At the moment, there are two main uses of the co-development of simulations with artificial agents and experiments with real humans: (1) to help improve experimental settings and testing the choice of parameters, which would be too costly to do with experiments (2) to check the coherence of the assumptions that can be made on the rationality of humans, by reproducing the results with artificial agents. Duffy (2001) is dealing with the first approach, but has to produce hypotheses about learning to achieve his goal. His first experimental results stand as a benchmark to test his learning algorithm, so that it he can check that this is sufficiently good to sustain his building of a new setting.
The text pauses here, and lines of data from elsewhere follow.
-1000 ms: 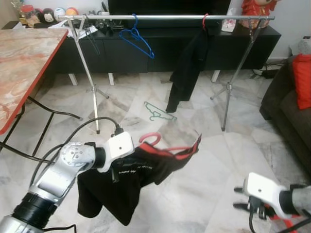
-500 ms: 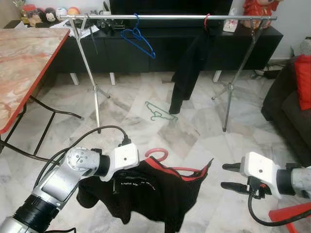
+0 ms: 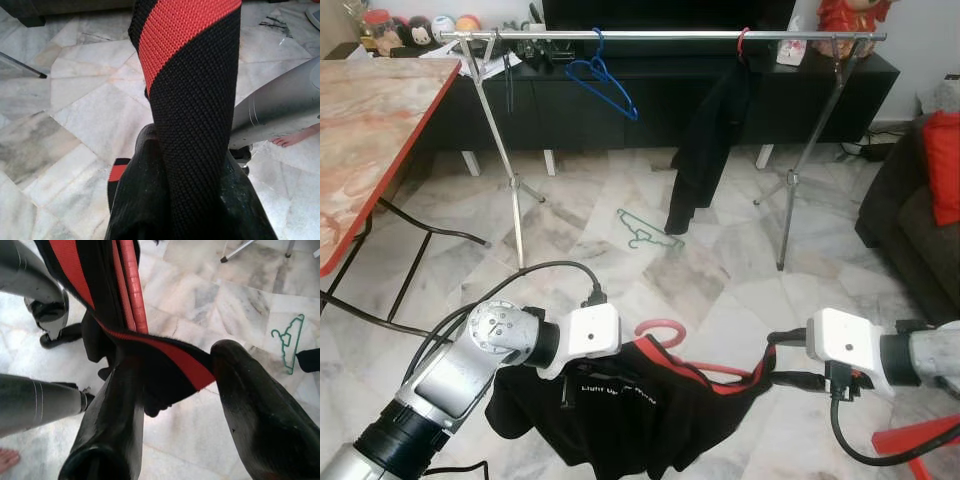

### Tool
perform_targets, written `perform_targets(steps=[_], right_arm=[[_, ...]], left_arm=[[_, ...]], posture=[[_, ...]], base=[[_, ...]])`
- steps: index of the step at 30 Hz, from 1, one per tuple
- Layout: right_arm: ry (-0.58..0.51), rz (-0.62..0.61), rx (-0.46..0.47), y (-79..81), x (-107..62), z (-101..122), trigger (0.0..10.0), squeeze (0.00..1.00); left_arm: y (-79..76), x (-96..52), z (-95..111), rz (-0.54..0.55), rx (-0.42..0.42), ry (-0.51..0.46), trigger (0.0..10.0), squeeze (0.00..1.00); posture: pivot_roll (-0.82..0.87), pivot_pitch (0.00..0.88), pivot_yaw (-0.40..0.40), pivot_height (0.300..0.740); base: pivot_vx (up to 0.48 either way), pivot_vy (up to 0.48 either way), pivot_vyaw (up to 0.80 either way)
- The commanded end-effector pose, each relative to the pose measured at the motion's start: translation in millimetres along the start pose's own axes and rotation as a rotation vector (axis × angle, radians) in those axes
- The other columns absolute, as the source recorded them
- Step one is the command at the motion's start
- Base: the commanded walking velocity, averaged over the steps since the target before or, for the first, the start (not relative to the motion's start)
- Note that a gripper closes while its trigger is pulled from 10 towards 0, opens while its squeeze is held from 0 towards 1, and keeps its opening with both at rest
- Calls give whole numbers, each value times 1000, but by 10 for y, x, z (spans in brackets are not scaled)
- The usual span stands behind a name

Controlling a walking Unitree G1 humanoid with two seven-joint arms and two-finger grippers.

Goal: Hang hanger

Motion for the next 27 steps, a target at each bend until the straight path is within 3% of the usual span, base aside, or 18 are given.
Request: perform_targets(steps=[1, 10, 27], right_arm=[[12, 45, -37, 14, 0, 2, 10000, 0], [-8, 216, -58, 93, -40, 5, 10000, 0], [-12, 299, -117, 20, -19, 1, 10000, 0]], left_arm=[[-35, 16, 97, -30, 35, -19, 10000, 0], [-53, 11, 98, -47, 34, -11, 10000, 0], [-68, 41, 113, -55, 36, -14, 10000, 0]], posture=[[-139, 91, -37, 740], [-134, 81, -43, 740], [-131, 54, -48, 740]], base=[[0, 0, 0], [0, 0, 0], [0, 0, 0]])
Point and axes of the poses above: a point about 5 cm out from each wrist's last joint towards the gripper, its own x axis pointing out of the wrist towards the gripper, its own z axis along the axis of the wrist's last joint, y = z × x, the point moved 2 cm from there along x, pointing out of the wrist towards the gripper, and after that the axes turned 7 degrees about -x, right-handed, at the moved point
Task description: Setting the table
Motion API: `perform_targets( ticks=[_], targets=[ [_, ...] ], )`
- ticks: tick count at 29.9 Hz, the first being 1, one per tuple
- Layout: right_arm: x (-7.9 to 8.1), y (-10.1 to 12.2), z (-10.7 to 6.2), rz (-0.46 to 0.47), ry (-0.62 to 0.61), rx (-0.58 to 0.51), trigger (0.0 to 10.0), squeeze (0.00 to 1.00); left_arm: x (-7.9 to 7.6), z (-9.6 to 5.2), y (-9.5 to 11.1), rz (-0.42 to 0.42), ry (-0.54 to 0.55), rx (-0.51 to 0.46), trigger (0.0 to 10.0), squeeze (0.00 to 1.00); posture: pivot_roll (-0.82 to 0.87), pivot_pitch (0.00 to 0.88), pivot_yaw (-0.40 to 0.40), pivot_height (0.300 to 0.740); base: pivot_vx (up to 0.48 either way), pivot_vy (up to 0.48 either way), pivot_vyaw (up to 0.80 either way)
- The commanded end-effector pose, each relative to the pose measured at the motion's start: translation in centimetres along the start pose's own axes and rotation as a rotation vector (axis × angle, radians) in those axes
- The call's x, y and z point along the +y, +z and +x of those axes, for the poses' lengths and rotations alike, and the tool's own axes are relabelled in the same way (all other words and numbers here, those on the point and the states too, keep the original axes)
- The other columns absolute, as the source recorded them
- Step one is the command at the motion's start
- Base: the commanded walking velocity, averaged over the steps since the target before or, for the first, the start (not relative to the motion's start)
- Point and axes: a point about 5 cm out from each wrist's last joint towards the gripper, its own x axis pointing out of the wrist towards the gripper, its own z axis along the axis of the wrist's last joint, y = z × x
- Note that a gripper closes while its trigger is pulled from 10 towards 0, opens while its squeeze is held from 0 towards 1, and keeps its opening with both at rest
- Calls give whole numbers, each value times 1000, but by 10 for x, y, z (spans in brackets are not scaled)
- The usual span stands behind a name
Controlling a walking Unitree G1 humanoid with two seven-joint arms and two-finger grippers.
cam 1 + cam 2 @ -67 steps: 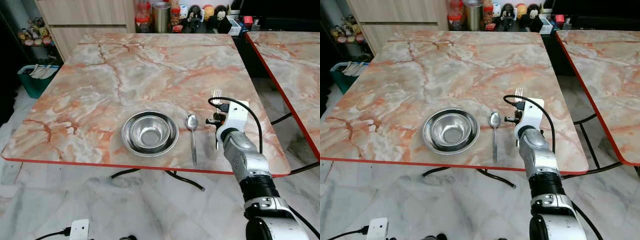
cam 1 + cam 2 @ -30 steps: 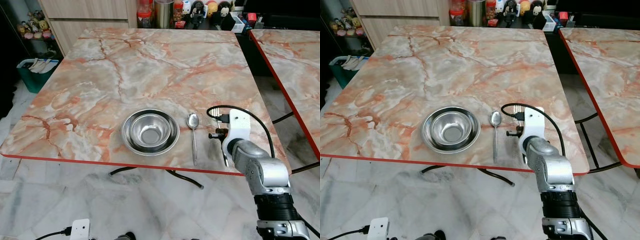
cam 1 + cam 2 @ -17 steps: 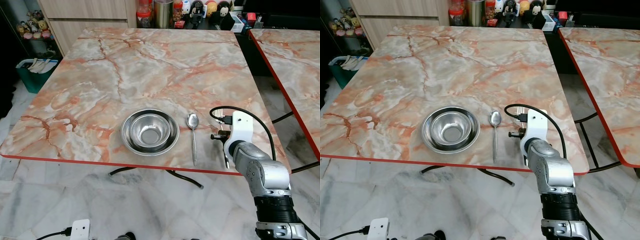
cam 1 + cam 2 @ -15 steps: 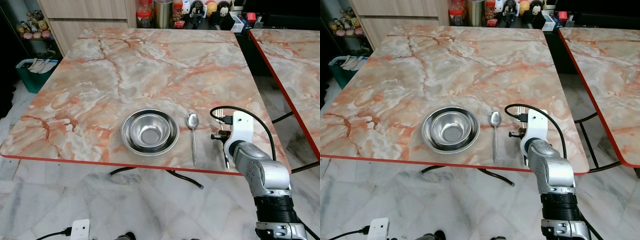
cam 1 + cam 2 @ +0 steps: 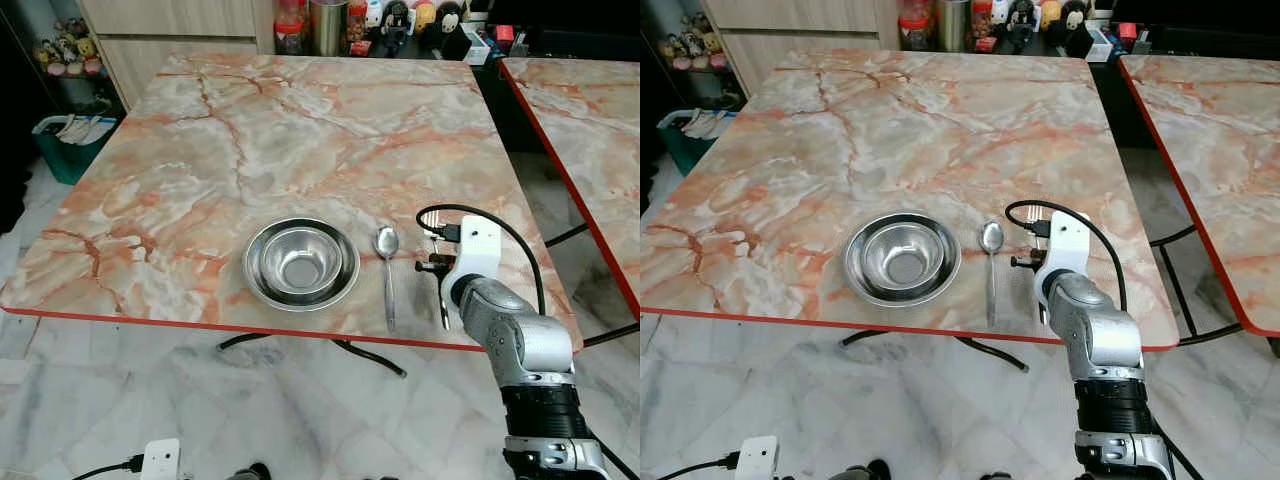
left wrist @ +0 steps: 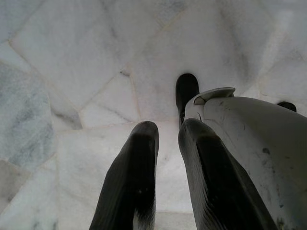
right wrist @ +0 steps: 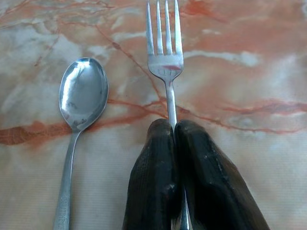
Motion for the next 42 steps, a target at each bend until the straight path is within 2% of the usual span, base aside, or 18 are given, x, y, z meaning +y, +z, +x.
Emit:
perform_targets(
  ticks=[1,14,22,42],
  targets=[
    [2,1,2,8,9,1,10000,0,0,-2,-11,2,7,39,10000,0,0,156,-30,736,0,0,0],
    [-6,-10,4,20,-7,29,10000,0,1,-2,-11,4,10,41,10000,0,2,163,-32,736,0,0,0],
    [-8,-22,6,-65,7,78,10000,0,0,-2,-12,5,12,45,10000,0,2,170,-37,736,0,0,0],
    [-9,-14,8,-66,16,37,10000,0,-1,-2,-12,5,15,45,10000,0,-1,167,-43,736,0,0,0]
  ],
)
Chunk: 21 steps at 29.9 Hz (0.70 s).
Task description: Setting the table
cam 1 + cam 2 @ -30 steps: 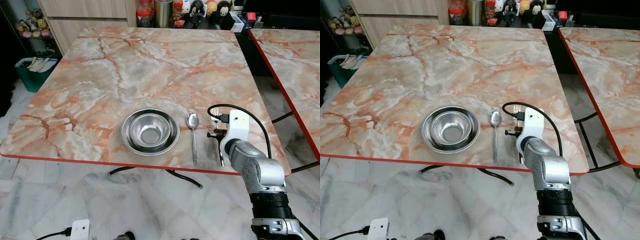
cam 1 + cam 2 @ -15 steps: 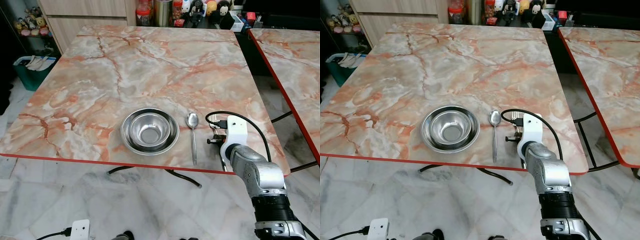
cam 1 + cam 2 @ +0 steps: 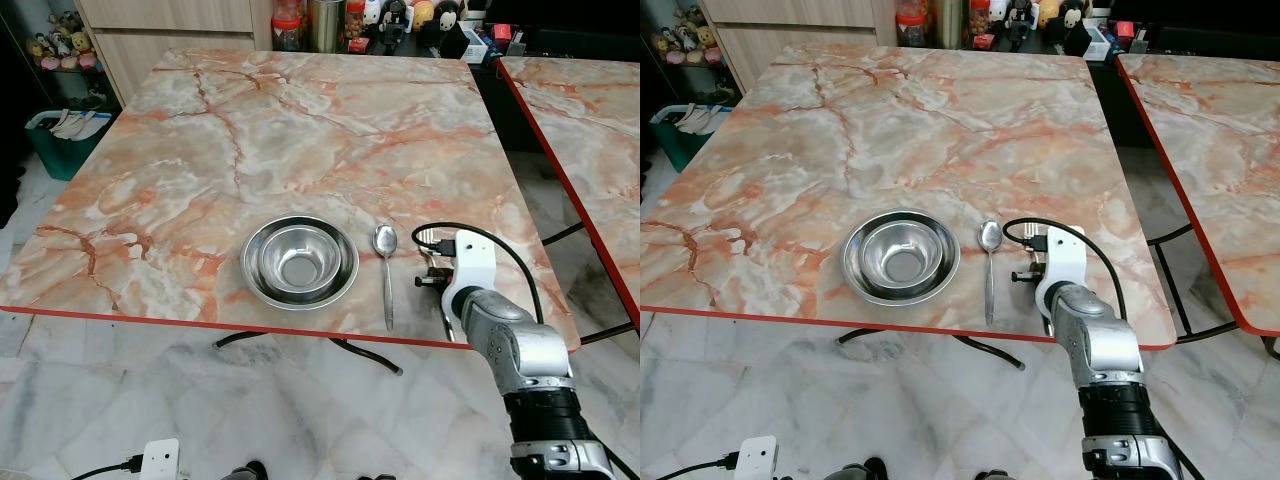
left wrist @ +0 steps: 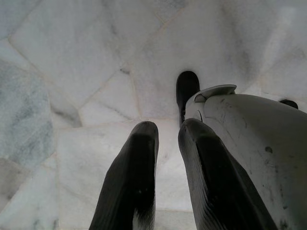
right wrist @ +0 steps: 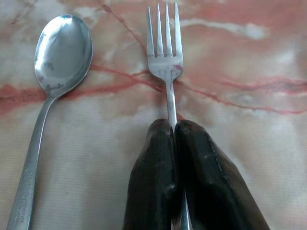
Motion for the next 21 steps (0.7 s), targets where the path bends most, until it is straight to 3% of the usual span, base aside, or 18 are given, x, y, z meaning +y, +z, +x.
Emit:
perform_targets(
  ticks=[1,8,9,10,15,16,17,18,19,21],
  targets=[
    [0,2,0,-3,2,-6,10000,0,-1,-2,-12,4,0,43,10000,0,-1,167,-43,736,0,0,0],
    [0,2,2,4,9,-11,10000,0,-1,-2,-12,6,1,45,10000,0,-1,168,-44,736,0,0,0],
    [0,2,2,3,10,-11,10000,361,-1,-2,-12,7,1,45,10000,0,-1,168,-44,736,0,0,0],
    [1,3,2,3,12,-14,10000,1000,-1,-2,-12,8,1,45,10000,0,0,168,-45,736,0,0,0],
    [1,4,2,-3,5,-15,10000,980,-2,-2,-12,9,1,46,10000,0,-1,168,-45,736,0,0,0],
    [1,4,2,-3,4,-15,10000,271,-2,-2,-12,10,2,46,10000,0,-1,168,-45,736,0,0,0],
    [1,4,2,-3,4,-15,10000,271,-2,-2,-12,10,2,46,10000,0,-1,168,-45,736,0,0,0],
    [1,4,2,-5,3,-14,10000,173,-2,-2,-12,10,2,47,10000,0,-1,168,-45,736,0,0,0],
    [1,4,2,-5,3,-14,10000,0,-1,-2,-12,11,3,47,10000,0,-1,168,-45,736,0,0,0],
    [1,3,3,-6,3,-14,10000,0,-1,-2,-12,11,3,48,10000,0,-1,168,-45,736,0,0,0]
  ],
)
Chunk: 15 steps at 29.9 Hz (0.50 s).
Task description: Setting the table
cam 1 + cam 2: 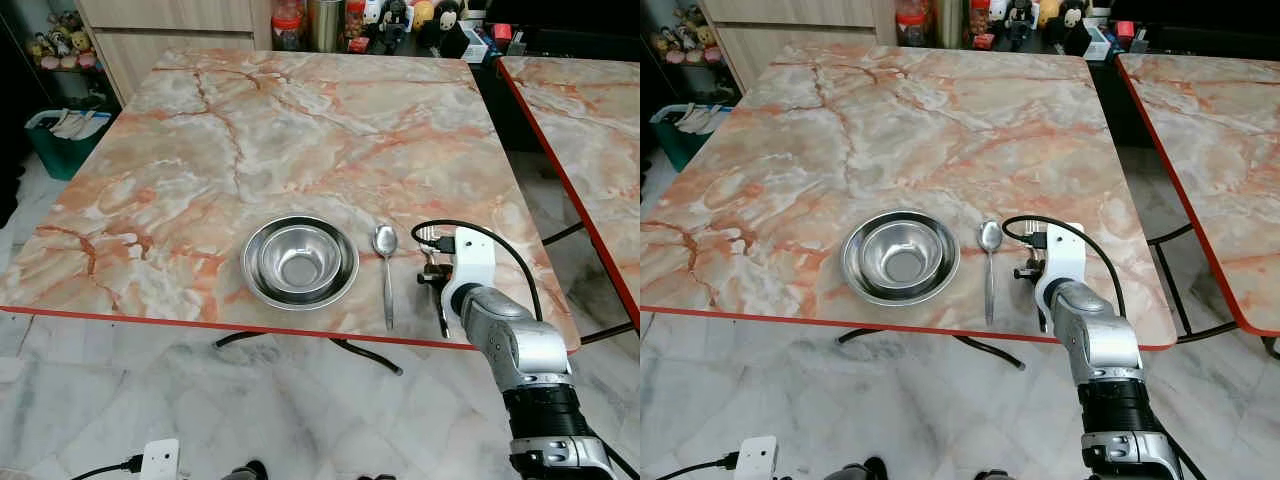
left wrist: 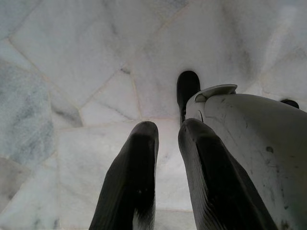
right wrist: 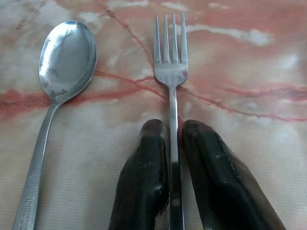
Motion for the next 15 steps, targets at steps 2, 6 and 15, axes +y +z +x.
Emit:
perform_targets(
  ticks=[2,6,15],
  targets=[
    [0,2,1,-5,-3,-4,10000,0,-2,-2,-12,9,0,48,10000,0,-1,168,-45,736,0,0,0],
    [1,4,1,-1,-4,-19,10000,0,-2,-2,-12,7,-1,48,10000,0,3,168,-44,736,0,0,0],
    [3,44,-12,-30,-4,-346,10000,0,-1,-2,-12,8,-4,49,10000,0,-1,166,-39,736,0,0,0]
  ],
)
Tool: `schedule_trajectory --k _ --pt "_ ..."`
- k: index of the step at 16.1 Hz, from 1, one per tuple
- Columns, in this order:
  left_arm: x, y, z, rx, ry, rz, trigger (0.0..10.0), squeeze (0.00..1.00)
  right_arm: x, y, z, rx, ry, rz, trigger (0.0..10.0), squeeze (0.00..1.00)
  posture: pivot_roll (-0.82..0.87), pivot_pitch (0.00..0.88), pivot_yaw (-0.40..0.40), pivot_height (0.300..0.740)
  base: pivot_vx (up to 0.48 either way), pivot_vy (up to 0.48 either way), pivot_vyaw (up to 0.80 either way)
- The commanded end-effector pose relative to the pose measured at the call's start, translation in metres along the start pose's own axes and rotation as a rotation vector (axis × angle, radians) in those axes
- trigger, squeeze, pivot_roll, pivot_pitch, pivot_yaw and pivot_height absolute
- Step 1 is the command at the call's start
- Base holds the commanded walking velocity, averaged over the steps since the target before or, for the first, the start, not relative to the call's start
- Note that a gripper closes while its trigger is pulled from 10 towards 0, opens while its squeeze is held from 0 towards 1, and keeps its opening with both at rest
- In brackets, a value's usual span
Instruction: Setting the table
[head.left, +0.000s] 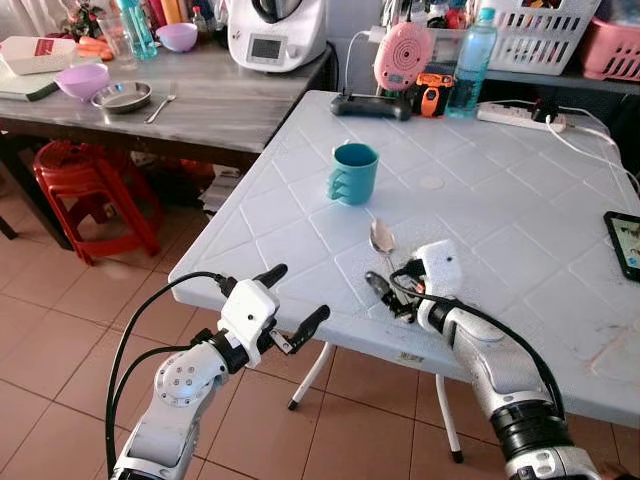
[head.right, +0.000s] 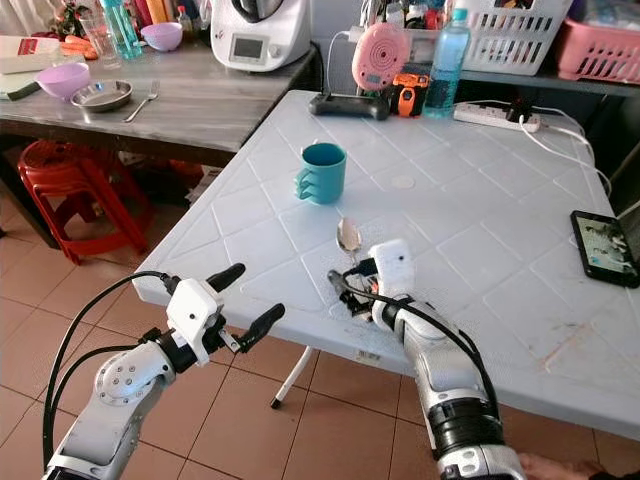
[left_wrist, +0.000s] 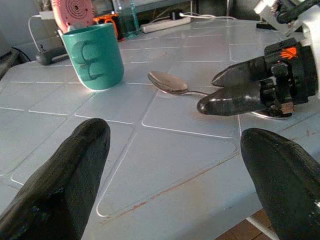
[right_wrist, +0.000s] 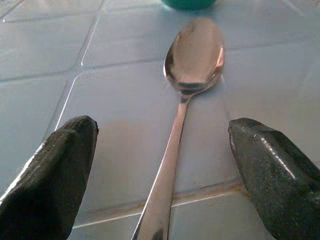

He then uses his artificial agents to build two new experimental settings in which he expects to force the human agents into more speculative behaviour.

5.5

My reason for writing this paper is that I believe that whatever the goal of simulating, anyone should be able to reproduce the results that are exposed in a paper^[8]. In that sense, in the following sub-section I give the various elements that were lacking in the description of the model and the validation process of the simulations.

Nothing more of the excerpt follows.